No D2D copy. The batch handle is held for the duration of the training step; release happens after fwd/bwd has been enqueued on the current stream:

def prefetch(p):
    batch = p.pop()
    tensor = torch.from_dlpack(batch)  # zero-copy view onto damacy's slot
    return tensor, batch

# Main training loop:
tensor, batch = prefetch_future.result()
... # forward / backward on tensor
batch.release(event=torch.cuda.current_stream())  # no host sync

event=torch.cuda.current_stream() records a CUevent on the caller's stream and tells damacy to wait on it before re-assembling into the slot's buffer. The host returns immediately.

torch.cuda.current_stream() returns the per-thread currently-active stream on the current device. By default that's the device's default stream; inside a with torch.cuda.stream(s): block it returns s. Call it outside any such block (as above) to capture the stream the training step is enqueued on.

Reach for the dedicated-copy-stream pattern below instead if you need to free damacy's slot before your training step finishes — for example if you're chaining many small steps per batch and want maximum overlap on slot reuse, or if the consumer can't safely hold the slot for the whole step.

Dedicated copy stream

Use a side stream for the D2D copy so the main stream's fwd/bwd overlap with it, and release damacy's slot as soon as the copy is enqueued:

copy_stream = torch.cuda.Stream()

def prefetch(p):
    batch = p.pop()
    view = torch.from_dlpack(batch)
    # Allocate on the DEFAULT stream, not copy_stream — see below.
    tensor = torch.empty_like(view)
    with torch.cuda.stream(copy_stream):
        tensor.copy_(view)
    batch.release(event=copy_stream)  # slot reuse waits on copy_stream
    copy_stream.synchronize()
    return tensor

copy_stream.synchronize() blocks the prefetch thread until the D2D copy is complete; the main thread's fwd/bwd runs in parallel the whole time, so the host-side stall doesn't cost throughput at prefetch depth 1. With deeper prefetch (multiple in-flight futures), drop the synchronize() and have the consumer call torch.cuda.current_stream().wait_stream(copy_stream) before reading tensor — that pushes the wait stream-side and lets the prefetch thread start the next pop immediately.

Allocate on the default stream, copy on the side stream

PyTorch's caching allocator pools per stream.
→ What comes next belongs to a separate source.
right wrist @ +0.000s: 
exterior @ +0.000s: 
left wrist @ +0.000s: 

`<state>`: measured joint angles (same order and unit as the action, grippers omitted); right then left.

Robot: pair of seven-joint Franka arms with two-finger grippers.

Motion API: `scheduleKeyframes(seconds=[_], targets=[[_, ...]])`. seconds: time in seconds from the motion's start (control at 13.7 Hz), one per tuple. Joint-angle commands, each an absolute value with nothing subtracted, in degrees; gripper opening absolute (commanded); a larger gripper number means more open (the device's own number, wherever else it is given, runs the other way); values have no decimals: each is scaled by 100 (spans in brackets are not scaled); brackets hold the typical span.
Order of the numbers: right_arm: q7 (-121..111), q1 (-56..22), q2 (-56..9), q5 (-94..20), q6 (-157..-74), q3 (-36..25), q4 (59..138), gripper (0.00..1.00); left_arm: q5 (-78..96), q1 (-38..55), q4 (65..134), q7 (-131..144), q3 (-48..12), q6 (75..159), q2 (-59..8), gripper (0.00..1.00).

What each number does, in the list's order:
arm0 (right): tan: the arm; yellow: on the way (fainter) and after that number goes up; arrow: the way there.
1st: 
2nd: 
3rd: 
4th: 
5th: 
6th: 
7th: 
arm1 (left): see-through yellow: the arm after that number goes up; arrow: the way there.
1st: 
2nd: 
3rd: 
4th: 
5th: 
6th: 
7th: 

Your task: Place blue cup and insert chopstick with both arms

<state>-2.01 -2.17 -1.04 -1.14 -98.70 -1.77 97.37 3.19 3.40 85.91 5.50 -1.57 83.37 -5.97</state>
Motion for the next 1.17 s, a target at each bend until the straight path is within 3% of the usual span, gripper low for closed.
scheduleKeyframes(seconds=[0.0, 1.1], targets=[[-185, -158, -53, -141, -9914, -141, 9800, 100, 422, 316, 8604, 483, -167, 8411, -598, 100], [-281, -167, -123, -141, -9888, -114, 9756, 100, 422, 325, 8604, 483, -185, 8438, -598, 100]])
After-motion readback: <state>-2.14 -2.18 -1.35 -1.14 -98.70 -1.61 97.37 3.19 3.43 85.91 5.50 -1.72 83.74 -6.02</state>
Allocating inside with torch.cuda.stream(copy_stream) (with .clone(), or with torch.empty_like placed inside the block) carves out a separate per-stream pool that fwd/bwd can't reuse — reserved memory grows without bound, and the training step slows down under memory pressure.

The fix is to allocate outside the stream block (so the allocator uses the default pool) and only the .copy_ call inside it. This is the single most common foot-gun with the dedicated-stream pattern.

release(event=...) accepts

Batch.release records or accepts a CUevent and queues a cuStreamWaitEvent against damacy's internal post stream before the slot is reused. Accepted forms:

  • None (default) — immediate release, host-syncs the producer stream.
  • int — raw CUevent handle.
  • torch.cuda.Event — its .cuda_event is read.
  • torch.cuda.Streamrecord_event() is called on it; the recorded event captures the stream's then-current position.
  • cupy.cuda.Event / cupy.cuda.Stream — analogous.

JAX users: JAX does not expose CUevent handles through its public API. Drop to CUDA via DLPack and record your own event with cuda-python or cupy.

Why this matters

damacy's output pool is small (double-buffered by default), so slot reuse is on the critical path of throughput. The default with batch as t: block trades a host sync for simplicity — that sync is fine for synchronous reads but stalls a prefetched loop on every iteration. Deferred release replaces the host sync with a stream-side wait that costs nothing on the host.